• _TRY IT_
Find and return every line of the data that contains the word "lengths".

• _Dataset entries_
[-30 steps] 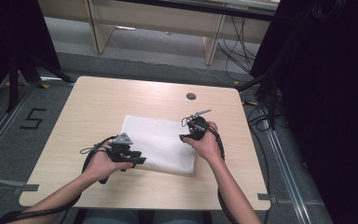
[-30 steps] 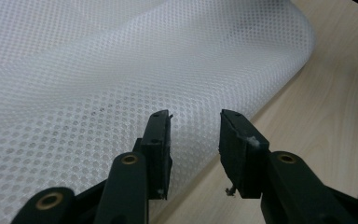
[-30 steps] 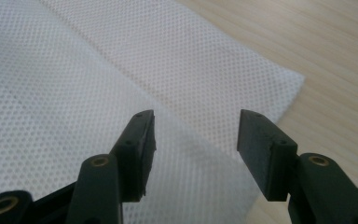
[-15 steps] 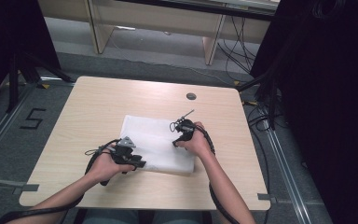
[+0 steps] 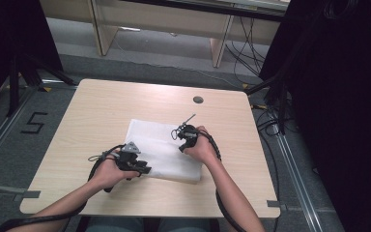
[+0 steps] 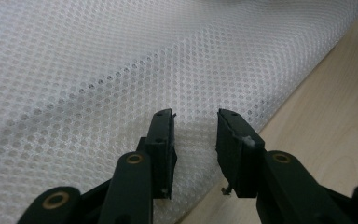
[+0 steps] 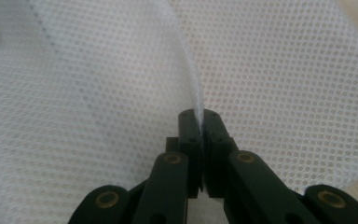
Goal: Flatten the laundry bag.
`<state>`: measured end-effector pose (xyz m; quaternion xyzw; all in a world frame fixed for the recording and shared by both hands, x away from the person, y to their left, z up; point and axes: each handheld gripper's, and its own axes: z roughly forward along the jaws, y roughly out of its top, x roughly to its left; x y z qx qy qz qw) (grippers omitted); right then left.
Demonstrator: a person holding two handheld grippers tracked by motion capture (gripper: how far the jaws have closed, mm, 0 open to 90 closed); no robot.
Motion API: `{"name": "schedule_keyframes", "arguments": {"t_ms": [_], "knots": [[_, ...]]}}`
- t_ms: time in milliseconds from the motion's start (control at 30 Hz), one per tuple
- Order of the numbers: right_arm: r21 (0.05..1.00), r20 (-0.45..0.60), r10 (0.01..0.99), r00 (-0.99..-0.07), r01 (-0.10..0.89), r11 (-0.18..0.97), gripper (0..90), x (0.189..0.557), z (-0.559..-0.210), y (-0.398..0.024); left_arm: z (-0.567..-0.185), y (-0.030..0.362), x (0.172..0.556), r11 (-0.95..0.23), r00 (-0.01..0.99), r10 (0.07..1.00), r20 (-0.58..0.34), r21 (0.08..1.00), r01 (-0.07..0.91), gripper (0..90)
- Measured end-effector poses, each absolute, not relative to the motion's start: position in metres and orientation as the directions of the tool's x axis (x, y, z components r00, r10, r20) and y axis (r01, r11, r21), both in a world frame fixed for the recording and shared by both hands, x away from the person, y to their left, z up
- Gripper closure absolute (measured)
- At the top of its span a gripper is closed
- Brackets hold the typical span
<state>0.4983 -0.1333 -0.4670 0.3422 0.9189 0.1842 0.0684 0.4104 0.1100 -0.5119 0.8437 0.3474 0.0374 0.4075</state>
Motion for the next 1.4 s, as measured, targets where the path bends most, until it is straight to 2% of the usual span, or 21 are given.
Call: {"name": "schedule_keyframes", "arguments": {"t_ms": [100,167,200,333,367,433,467,567,700,733,867,967,1033,1167,1200,1267,1367,1400], "knots": [[0.413,-0.023,0.646,-0.763,0.581,0.701,88.9,0.492,-0.455,-0.133,-0.510,0.109,0.409,-0.424,0.755,0.618,-0.220,0.715,0.556,66.3],[0.433,-0.043,0.634,-0.772,0.557,0.708,89.0,0.489,-0.446,-0.134,-0.505,0.108,0.407,-0.430,0.771,0.609,-0.186,0.739,0.518,68.5],[0.443,-0.049,0.629,-0.776,0.548,0.710,88.9,0.488,-0.443,-0.135,-0.504,0.106,0.405,-0.414,0.769,0.606,-0.205,0.744,0.524,69.6],[0.476,-0.029,0.642,-0.766,0.554,0.683,89.0,0.480,-0.433,-0.136,-0.499,0.095,0.396,-0.442,0.805,0.559,-0.200,0.750,0.492,73.0],[0.470,-0.012,0.664,-0.748,0.581,0.664,88.9,0.476,-0.430,-0.136,-0.499,0.095,0.396,-0.442,0.805,0.559,-0.200,0.750,0.492,73.0],[0.490,-0.013,0.653,-0.757,0.565,0.664,88.9,0.472,-0.425,-0.137,-0.506,0.092,0.396,-0.498,0.818,0.548,-0.177,0.717,0.488,73.0],[0.491,0.001,0.665,-0.747,0.580,0.650,88.9,0.468,-0.422,-0.136,-0.509,0.091,0.396,-0.485,0.813,0.551,-0.188,0.720,0.496,73.1],[0.530,0.000,0.637,-0.771,0.540,0.654,88.9,0.459,-0.412,-0.136,-0.510,0.092,0.399,-0.482,0.810,0.553,-0.193,0.719,0.501,73.3],[0.549,0.012,0.633,-0.774,0.534,0.642,89.0,0.445,-0.400,-0.134,-0.510,0.092,0.399,-0.480,0.807,0.560,-0.186,0.721,0.499,73.2],[0.560,-0.005,0.612,-0.791,0.504,0.657,89.0,0.443,-0.398,-0.134,-0.510,0.092,0.399,-0.478,0.806,0.563,-0.186,0.722,0.500,73.2],[0.568,-0.009,0.603,-0.798,0.492,0.660,88.9,0.429,-0.394,-0.133,-0.503,0.091,0.394,-0.493,0.815,0.551,-0.181,0.717,0.493,73.4],[0.576,-0.010,0.614,-0.789,0.497,0.649,88.9,0.425,-0.394,-0.135,-0.497,0.087,0.387,-0.536,0.849,0.504,-0.159,0.713,0.452,78.8],[0.583,-0.018,0.618,-0.786,0.494,0.645,88.9,0.424,-0.394,-0.137,-0.498,0.084,0.385,-0.538,0.850,0.502,-0.161,0.711,0.452,79.0],[0.599,-0.029,0.608,-0.794,0.473,0.647,88.8,0.420,-0.390,-0.137,-0.508,0.084,0.390,-0.562,0.841,0.520,-0.151,0.681,0.469,79.9],[0.596,-0.022,0.617,-0.787,0.485,0.640,88.8,0.416,-0.388,-0.137,-0.509,0.082,0.389,-0.526,0.824,0.540,-0.173,0.695,0.490,79.8],[0.599,-0.015,0.604,-0.797,0.477,0.643,88.7,0.413,-0.386,-0.138,-0.509,0.085,0.392,-0.554,0.834,0.533,-0.142,0.686,0.471,79.7],[0.604,-0.016,0.601,-0.799,0.471,0.643,88.6,0.406,-0.386,-0.136,-0.510,0.084,0.392,-0.533,0.817,0.555,-0.157,0.687,0.495,79.5],[0.615,-0.033,0.570,-0.821,0.433,0.659,88.5,0.407,-0.387,-0.136,-0.510,0.084,0.392,-0.538,0.821,0.550,-0.153,0.686,0.489,79.3]]}}
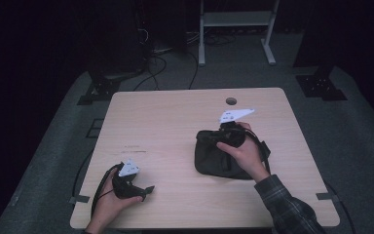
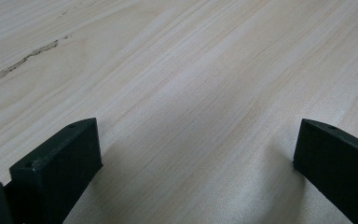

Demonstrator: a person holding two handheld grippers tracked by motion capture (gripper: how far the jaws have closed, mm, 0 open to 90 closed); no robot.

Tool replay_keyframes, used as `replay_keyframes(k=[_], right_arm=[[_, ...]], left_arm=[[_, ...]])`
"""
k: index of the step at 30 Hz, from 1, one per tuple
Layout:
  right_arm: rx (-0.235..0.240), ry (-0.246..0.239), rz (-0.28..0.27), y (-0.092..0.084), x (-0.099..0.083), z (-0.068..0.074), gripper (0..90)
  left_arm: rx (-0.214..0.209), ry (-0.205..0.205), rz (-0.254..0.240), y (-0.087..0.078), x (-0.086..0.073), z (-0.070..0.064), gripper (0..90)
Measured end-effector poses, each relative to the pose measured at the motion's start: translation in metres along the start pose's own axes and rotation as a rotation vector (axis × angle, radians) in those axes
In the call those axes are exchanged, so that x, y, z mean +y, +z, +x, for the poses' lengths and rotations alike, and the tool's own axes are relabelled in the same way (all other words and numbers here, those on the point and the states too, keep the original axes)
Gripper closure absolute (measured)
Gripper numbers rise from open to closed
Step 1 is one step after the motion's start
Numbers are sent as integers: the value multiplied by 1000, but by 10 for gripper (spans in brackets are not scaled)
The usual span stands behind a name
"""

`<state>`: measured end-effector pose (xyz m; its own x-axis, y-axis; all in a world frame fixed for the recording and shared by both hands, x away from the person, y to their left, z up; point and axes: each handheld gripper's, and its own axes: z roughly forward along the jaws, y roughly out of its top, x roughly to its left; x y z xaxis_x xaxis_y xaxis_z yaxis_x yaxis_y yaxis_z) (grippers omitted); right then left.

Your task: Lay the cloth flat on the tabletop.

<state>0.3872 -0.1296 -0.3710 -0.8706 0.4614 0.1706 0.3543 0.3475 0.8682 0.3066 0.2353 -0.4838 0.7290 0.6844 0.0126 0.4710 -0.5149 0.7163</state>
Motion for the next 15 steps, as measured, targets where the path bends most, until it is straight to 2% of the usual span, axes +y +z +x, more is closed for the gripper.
replay_keyframes(k=[3,7,10,13,14,15], right_arm=[[33,-30,1,16,12,10,862],[100,-66,10,42,23,31,862],[158,-93,28,62,24,49,862],[207,-106,56,76,20,60,856],[215,-114,63,79,18,63,826],[225,-115,64,79,17,63,758]], left_arm=[[0,1,0,0,0,0,0],[1,-2,-3,0,0,0,0],[0,-1,0,0,0,0,0],[1,0,0,0,0,0,0],[0,1,1,0,0,0,0],[0,3,2,0,0,0,0]])
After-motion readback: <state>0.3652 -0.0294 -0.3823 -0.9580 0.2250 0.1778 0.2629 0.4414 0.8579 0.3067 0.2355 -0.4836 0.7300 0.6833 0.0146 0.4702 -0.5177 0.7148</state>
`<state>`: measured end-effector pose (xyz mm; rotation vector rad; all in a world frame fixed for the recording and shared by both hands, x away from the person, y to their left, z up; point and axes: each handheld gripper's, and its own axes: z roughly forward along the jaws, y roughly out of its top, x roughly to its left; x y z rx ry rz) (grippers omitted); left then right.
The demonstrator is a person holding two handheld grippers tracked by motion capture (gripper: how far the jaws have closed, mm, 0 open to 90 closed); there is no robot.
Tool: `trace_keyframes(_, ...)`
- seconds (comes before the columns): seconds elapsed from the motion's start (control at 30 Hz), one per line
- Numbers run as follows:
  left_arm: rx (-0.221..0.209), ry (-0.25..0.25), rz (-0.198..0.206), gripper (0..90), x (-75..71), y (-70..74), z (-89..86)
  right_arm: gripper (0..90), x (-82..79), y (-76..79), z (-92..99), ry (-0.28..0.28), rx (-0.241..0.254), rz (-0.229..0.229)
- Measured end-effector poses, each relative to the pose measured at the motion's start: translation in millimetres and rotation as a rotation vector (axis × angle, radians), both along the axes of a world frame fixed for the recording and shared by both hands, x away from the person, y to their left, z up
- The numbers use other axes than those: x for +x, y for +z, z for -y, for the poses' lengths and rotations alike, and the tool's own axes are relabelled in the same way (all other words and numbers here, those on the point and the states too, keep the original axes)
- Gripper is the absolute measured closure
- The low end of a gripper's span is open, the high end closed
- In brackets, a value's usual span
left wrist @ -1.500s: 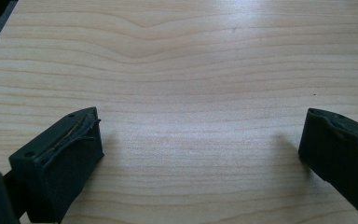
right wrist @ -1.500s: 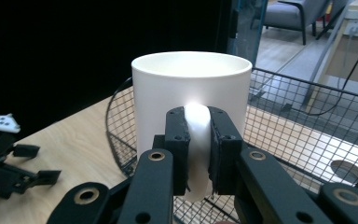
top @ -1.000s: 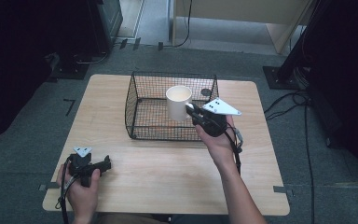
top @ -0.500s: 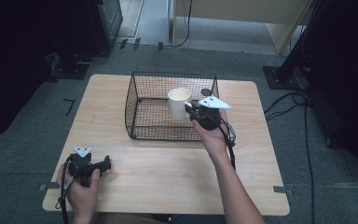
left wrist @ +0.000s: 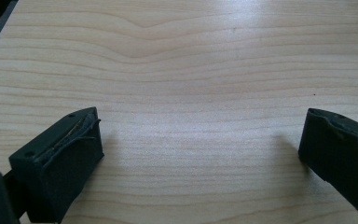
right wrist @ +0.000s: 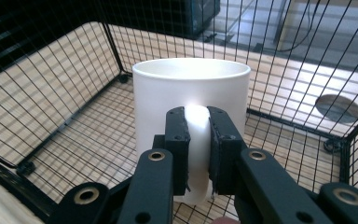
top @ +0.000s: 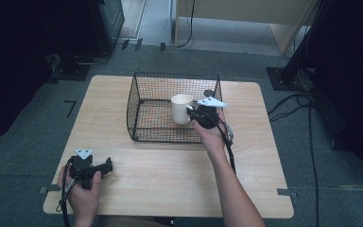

• _SOLUTION BELOW_
In the call those axes are exchanged, so that x, y, z mean +y, +z, +x, for the poses' lengths and rotations alike, and the tool's own axes are relabelled in the same way (all other words and numbers here, those on the point and the states too, keep the original axes)
- The numbers use other axes than those: x for +x, y for +z, z for -y, for the poses' lengths and rotations alike, and the tool's own axes are relabelled in the same way (all other words and numbers here, those on the point and the states too, keep the original axes)

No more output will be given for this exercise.